How to define a greedy version of Xtext until (->)? [message #1781919] |
Wed, 14 February 2018 15:57 |
Nicolas Rouquette Messages: 40 Registered: December 2014 |
Member |
|
|
Xtext's until operator is useful for consuming everything between two tokens, for example, Scala-like raw strings:
terminal RAW_STRING_VALUE returns RawStringDataType: '"""' -> '"""';
Unfortunately, this is a non-greedy lexer rule as seen in the generated
Antlr rule:
RULE_RAW_STRING_VALUE : '"""' ( options {greedy=false;} : . )*'"""';
And it's non-greedy as seen in the generated lexer java logic:
// $ANTLR start "RULE_RAW_STRING_VALUE"
public final void mRULE_RAW_STRING_VALUE() throws RecognitionException {
try {
int _type = RULE_RAW_STRING_VALUE;
int _channel = DEFAULT_TOKEN_CHANNEL;
// InternalOML.g:9081:23: ( '\"\"\"' ( options {greedy=false; } : . )* '\"\"\"' )

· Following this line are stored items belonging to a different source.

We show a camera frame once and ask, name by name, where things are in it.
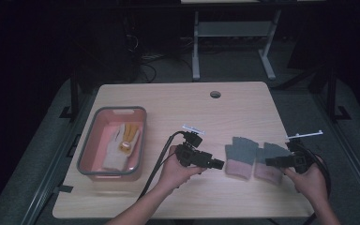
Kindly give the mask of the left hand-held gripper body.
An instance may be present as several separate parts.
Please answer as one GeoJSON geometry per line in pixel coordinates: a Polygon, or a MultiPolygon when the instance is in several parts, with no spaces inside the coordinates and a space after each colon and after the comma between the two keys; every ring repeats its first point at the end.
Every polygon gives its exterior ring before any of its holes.
{"type": "Polygon", "coordinates": [[[182,144],[177,145],[174,151],[177,160],[183,167],[195,165],[201,168],[211,168],[212,155],[197,150],[197,147],[203,141],[200,134],[204,135],[205,132],[187,125],[183,125],[183,128],[186,130],[183,133],[185,141],[182,144]]]}

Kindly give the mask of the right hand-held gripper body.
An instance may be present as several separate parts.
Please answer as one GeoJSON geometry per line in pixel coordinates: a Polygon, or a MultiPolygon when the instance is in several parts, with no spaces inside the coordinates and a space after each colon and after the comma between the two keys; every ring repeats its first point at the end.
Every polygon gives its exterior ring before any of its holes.
{"type": "Polygon", "coordinates": [[[293,160],[293,167],[297,173],[305,173],[309,167],[316,163],[319,164],[320,160],[318,159],[317,155],[314,154],[311,150],[306,148],[301,139],[322,135],[323,132],[321,130],[313,133],[307,134],[299,134],[296,133],[293,136],[287,136],[288,142],[286,143],[288,149],[292,152],[292,160],[293,160]]]}

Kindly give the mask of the grey and pink knit glove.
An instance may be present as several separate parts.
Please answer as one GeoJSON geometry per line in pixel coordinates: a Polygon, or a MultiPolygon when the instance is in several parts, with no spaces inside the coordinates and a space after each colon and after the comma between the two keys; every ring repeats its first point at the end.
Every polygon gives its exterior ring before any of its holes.
{"type": "Polygon", "coordinates": [[[225,173],[248,180],[251,177],[259,145],[247,138],[233,137],[232,144],[225,145],[225,173]]]}
{"type": "Polygon", "coordinates": [[[263,148],[256,153],[254,177],[274,185],[279,185],[282,180],[282,171],[273,166],[267,166],[267,158],[287,157],[291,152],[277,144],[265,142],[263,148]]]}

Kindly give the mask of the orange item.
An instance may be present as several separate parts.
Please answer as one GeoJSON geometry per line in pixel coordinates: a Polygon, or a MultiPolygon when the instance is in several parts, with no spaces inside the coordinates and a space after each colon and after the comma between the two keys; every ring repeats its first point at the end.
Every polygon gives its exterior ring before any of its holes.
{"type": "Polygon", "coordinates": [[[125,123],[120,126],[120,143],[118,149],[129,157],[140,135],[139,127],[136,124],[125,123]]]}

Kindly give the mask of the cream fleece bear glove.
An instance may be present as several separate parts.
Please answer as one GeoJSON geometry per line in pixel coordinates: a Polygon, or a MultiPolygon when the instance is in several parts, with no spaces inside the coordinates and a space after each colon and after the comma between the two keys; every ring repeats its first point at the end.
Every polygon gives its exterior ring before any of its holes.
{"type": "Polygon", "coordinates": [[[122,124],[111,136],[107,145],[106,156],[102,163],[103,169],[108,171],[123,171],[126,167],[128,156],[120,150],[125,129],[125,125],[122,124]]]}

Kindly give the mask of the pink basket with grey rim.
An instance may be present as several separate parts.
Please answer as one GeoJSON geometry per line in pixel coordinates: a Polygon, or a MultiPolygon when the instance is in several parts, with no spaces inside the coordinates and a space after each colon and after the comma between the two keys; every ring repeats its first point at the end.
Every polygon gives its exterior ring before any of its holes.
{"type": "Polygon", "coordinates": [[[146,110],[140,106],[103,107],[93,117],[77,162],[78,171],[93,181],[135,181],[143,170],[143,142],[146,110]],[[102,168],[107,145],[114,132],[125,123],[136,124],[140,135],[123,171],[102,168]]]}

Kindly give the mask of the person's left hand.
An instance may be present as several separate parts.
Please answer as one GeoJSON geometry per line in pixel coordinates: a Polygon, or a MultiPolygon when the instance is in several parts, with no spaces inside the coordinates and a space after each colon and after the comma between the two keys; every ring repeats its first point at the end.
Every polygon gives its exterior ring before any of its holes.
{"type": "Polygon", "coordinates": [[[155,189],[164,196],[170,195],[176,188],[186,183],[191,176],[205,171],[205,168],[201,167],[182,166],[174,153],[175,149],[174,145],[170,147],[168,158],[155,186],[155,189]]]}

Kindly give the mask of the person's right hand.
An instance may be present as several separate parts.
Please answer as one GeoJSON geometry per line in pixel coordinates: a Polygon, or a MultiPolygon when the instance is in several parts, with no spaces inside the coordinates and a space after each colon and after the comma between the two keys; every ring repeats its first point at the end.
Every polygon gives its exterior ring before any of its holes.
{"type": "Polygon", "coordinates": [[[282,171],[293,181],[297,191],[302,193],[314,207],[329,204],[326,183],[316,163],[304,173],[297,173],[289,168],[282,171]]]}

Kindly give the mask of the white metal stand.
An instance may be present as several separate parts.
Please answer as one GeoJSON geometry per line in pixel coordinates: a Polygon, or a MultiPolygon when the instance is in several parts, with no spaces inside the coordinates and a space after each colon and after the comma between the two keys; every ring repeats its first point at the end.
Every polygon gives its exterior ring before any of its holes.
{"type": "Polygon", "coordinates": [[[194,13],[192,79],[201,78],[199,59],[200,38],[267,38],[265,46],[259,49],[259,57],[265,74],[269,80],[274,80],[276,74],[268,59],[270,47],[278,27],[281,10],[278,9],[271,21],[256,22],[204,22],[200,20],[199,12],[194,13]]]}

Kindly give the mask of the metal floor rail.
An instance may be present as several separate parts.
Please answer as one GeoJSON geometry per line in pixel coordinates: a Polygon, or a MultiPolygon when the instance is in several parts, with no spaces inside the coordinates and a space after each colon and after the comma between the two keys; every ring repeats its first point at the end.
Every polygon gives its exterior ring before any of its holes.
{"type": "Polygon", "coordinates": [[[69,105],[68,95],[59,95],[53,101],[52,111],[43,119],[22,158],[22,178],[29,174],[30,199],[21,216],[21,225],[35,225],[64,182],[96,94],[79,94],[79,98],[79,112],[74,118],[61,115],[69,105]]]}
{"type": "Polygon", "coordinates": [[[317,104],[320,112],[322,113],[322,116],[324,117],[326,123],[328,124],[329,129],[336,137],[337,142],[340,145],[340,149],[345,154],[348,164],[351,167],[352,173],[360,186],[360,160],[359,160],[359,158],[354,153],[351,144],[349,143],[344,132],[341,130],[340,126],[338,125],[338,120],[333,119],[329,115],[329,112],[327,111],[327,108],[325,106],[323,98],[320,97],[319,95],[314,95],[313,99],[314,99],[315,103],[317,104]]]}

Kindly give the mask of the black metal post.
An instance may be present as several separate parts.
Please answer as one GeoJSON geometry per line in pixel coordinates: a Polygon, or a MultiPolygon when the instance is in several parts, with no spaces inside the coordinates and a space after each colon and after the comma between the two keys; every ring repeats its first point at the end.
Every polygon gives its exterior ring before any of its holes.
{"type": "Polygon", "coordinates": [[[69,77],[70,84],[70,105],[66,106],[60,114],[60,118],[68,118],[73,122],[79,113],[79,87],[78,76],[75,71],[72,71],[69,77]]]}
{"type": "Polygon", "coordinates": [[[336,104],[337,95],[337,74],[330,67],[327,71],[327,91],[326,91],[326,113],[329,119],[336,123],[338,120],[351,120],[350,115],[343,106],[336,104]]]}

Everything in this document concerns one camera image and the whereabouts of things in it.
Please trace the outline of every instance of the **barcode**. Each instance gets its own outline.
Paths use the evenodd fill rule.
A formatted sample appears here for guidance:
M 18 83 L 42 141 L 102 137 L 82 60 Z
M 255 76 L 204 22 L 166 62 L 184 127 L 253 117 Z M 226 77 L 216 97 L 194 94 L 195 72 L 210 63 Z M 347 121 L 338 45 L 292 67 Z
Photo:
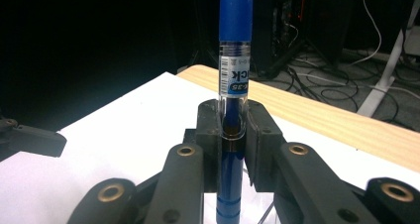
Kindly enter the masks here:
M 220 58 L 220 92 L 228 93 L 229 83 L 229 58 L 221 56 Z

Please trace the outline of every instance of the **wooden strip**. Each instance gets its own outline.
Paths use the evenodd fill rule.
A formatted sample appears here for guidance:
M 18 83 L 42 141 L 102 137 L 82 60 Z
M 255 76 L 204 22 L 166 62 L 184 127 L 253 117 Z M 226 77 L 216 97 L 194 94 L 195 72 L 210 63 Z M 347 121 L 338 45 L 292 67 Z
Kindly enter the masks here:
M 195 65 L 177 76 L 218 91 L 218 70 Z M 420 172 L 420 134 L 250 81 L 250 99 L 271 115 Z

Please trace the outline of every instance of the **pen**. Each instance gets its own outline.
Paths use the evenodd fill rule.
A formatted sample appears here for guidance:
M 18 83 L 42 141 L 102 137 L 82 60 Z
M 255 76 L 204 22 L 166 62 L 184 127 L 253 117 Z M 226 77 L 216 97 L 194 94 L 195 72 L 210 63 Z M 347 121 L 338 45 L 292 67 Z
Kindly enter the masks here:
M 222 155 L 217 223 L 239 223 L 248 111 L 253 0 L 220 0 L 219 104 Z

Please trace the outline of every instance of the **white label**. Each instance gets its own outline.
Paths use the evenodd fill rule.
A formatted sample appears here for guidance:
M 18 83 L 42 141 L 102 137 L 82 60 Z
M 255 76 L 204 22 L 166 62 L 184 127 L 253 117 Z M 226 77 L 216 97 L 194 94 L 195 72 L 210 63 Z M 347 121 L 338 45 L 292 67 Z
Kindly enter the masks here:
M 220 56 L 220 95 L 244 97 L 248 94 L 249 56 Z

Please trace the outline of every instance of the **floor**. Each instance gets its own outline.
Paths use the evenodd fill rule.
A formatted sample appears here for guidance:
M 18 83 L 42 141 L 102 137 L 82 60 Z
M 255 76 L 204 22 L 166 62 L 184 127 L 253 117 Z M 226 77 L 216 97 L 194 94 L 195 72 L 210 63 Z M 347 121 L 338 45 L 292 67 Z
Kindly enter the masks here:
M 386 59 L 375 57 L 349 65 L 366 56 L 344 51 L 339 65 L 331 67 L 306 46 L 276 78 L 255 80 L 356 113 L 386 66 Z M 415 60 L 410 64 L 398 63 L 395 81 L 372 118 L 420 132 L 420 69 Z

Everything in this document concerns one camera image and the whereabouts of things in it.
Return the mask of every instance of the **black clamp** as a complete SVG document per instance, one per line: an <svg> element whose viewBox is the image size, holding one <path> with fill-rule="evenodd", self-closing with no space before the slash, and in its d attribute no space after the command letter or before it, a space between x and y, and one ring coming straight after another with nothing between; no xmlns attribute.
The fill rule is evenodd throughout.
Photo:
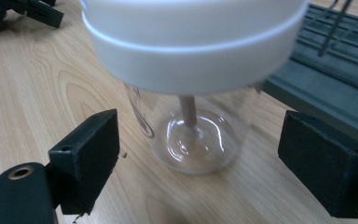
<svg viewBox="0 0 358 224"><path fill-rule="evenodd" d="M58 28L63 13L52 8L55 0L0 0L0 22L3 21L7 10L13 9L21 15L26 15L36 21Z"/></svg>
<svg viewBox="0 0 358 224"><path fill-rule="evenodd" d="M57 223L65 215L90 213L119 153L117 111L86 119L48 154L47 166L28 162L0 175L0 224Z"/></svg>
<svg viewBox="0 0 358 224"><path fill-rule="evenodd" d="M358 218L358 141L321 120L288 111L278 154L330 216Z"/></svg>

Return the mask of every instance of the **white plastic lid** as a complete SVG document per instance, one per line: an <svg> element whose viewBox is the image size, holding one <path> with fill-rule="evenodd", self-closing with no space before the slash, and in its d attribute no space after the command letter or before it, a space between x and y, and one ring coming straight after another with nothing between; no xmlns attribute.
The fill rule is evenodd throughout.
<svg viewBox="0 0 358 224"><path fill-rule="evenodd" d="M201 94L262 81L290 55L307 0L84 0L104 68L149 91Z"/></svg>

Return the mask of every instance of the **wood grain surface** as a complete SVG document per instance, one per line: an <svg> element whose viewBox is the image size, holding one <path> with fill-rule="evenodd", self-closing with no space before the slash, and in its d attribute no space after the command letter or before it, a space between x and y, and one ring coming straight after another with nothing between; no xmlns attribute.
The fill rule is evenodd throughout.
<svg viewBox="0 0 358 224"><path fill-rule="evenodd" d="M58 0L56 8L65 14L59 29L9 12L0 31L0 174L47 164L48 150L85 118L117 108L127 156L77 223L358 223L330 217L278 159L288 107L264 93L246 146L226 169L183 175L165 167L147 148L123 84L98 63L79 3ZM358 13L358 0L351 10ZM57 212L60 223L76 218Z"/></svg>

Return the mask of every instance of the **gray dish rack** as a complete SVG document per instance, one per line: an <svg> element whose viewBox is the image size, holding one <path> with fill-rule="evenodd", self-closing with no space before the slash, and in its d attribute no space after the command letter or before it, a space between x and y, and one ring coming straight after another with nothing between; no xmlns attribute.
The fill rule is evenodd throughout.
<svg viewBox="0 0 358 224"><path fill-rule="evenodd" d="M358 140L358 16L310 4L294 52L264 91Z"/></svg>

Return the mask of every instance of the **glass jar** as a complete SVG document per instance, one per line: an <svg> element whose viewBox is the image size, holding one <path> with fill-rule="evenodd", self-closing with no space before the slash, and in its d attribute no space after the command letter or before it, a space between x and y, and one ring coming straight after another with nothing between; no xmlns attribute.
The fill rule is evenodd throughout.
<svg viewBox="0 0 358 224"><path fill-rule="evenodd" d="M243 149L259 86L195 96L126 89L154 155L174 170L205 174Z"/></svg>

// InternalOML.g:9081:25: '\"\"\"' ( options {greedy=false; } : . )* '\"\"\"'
{
match("\"\"\"");
// InternalOML.g:9081:31: ( options {greedy=false; } : . )*
loop36:
do {
int alt36=2;
int LA36_0 = input.LA(1);
if ( (LA36_0=='\"') ) {
int LA36_1 = input.LA(2);
if ( (LA36_1=='\"') ) {
int LA36_3 = input.LA(3);
if ( (LA36_3=='\"') ) {
alt36=2;
}
else if ( ((LA36_3>='\u0000' && LA36_3<='!')||(LA36_3>='#' && LA36_3<='\uFFFF')) ) {
alt36=1;
}
}
else if ( ((LA36_1>='\u0000' && LA36_1<='!')||(LA36_1>='#' && LA36_1<='\uFFFF')) ) {
alt36=1;
}
}
else if ( ((LA36_0>='\u0000' && LA36_0<='!')||(LA36_0>='#' && LA36_0<='\uFFFF')) ) {
alt36=1;
}
switch (alt36) {
case 1 :
// InternalOML.g:9081:59: .
{
matchAny();
}
break;
default :
break loop36;
}
} while (true);
match("\"\"\"");
}
state.type = _type;
state.channel = _channel;
}
finally {
}
}
// $ANTLR end "RULE_RAW_STRING_VALUE"
Non-greedy is unfortunately not what's intuitively expected.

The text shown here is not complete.